Benzoin (/ˈbɛnzoʊ.ᵻn/ or /-ɔɪn/) is an organic compound with the formula PhCH(OH)C(O)Ph. It is a hydroxy ketone attached to two phenyl groups. It appears as off-white crystals, with a light camphor-like odor. Benzoin is synthesized from benzaldehyde in the benzoin condensation. It is chiral and it exists as a pair of enantiomers: (R)-benzoin and (S)-benzoin.

Benzoin is not a constituent of benzoin resin obtained from the benzoin tree (Styrax) or tincture of benzoin. The main component in these natural products is benzoic acid.

==History==
Benzoin was first reported in 1832 by Justus von Liebig and Friedrich Woehler during their research on oil of bitter almond, which is benzaldehyde with traces of hydrocyanic acid. The catalytic synthesis by the benzoin condensation was improved by Nikolay Zinin during his time with Liebig.

==Uses==
The main use of benzoin is as a precursor to benzil, which is used as a photoinitiator. The conversion proceeds by organic oxidation using copper(II), nitric acid, or oxone. In one study, this reaction is carried out with atmospheric oxygen and basic alumina in dichloromethane.

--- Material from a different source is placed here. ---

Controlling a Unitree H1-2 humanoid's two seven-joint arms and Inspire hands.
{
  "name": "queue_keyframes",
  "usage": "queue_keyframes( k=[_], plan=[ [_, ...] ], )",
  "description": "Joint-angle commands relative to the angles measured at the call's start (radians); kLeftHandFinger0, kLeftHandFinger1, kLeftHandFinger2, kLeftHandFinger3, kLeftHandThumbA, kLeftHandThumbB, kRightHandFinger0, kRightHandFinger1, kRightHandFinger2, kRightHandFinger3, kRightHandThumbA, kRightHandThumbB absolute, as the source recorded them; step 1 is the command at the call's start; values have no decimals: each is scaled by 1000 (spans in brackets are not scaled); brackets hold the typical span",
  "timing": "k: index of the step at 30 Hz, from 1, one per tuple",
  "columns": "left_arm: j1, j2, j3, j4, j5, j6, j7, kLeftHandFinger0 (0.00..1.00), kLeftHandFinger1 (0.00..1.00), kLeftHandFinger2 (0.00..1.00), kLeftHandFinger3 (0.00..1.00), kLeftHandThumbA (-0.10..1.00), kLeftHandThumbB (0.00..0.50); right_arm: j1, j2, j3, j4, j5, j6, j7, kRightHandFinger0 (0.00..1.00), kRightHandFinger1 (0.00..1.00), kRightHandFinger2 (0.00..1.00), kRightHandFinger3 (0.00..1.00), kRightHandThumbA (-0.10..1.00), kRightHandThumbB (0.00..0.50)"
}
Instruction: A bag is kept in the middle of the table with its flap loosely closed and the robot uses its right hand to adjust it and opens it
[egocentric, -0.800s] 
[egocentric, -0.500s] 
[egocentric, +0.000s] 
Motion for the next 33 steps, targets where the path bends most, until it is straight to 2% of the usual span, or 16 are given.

Benzoin also sees wide spread use in powder coating formulations, where it acts as a degassing agent during the curing stage. This action prevents surface defects such as 'pinholing'.

Benzoin can be used in the preparation of several pharmaceutical drugs including oxaprozin, ditazole, and phenytoin.

==Preparation==

Benzoin is prepared from benzaldehyde via the benzoin condensation.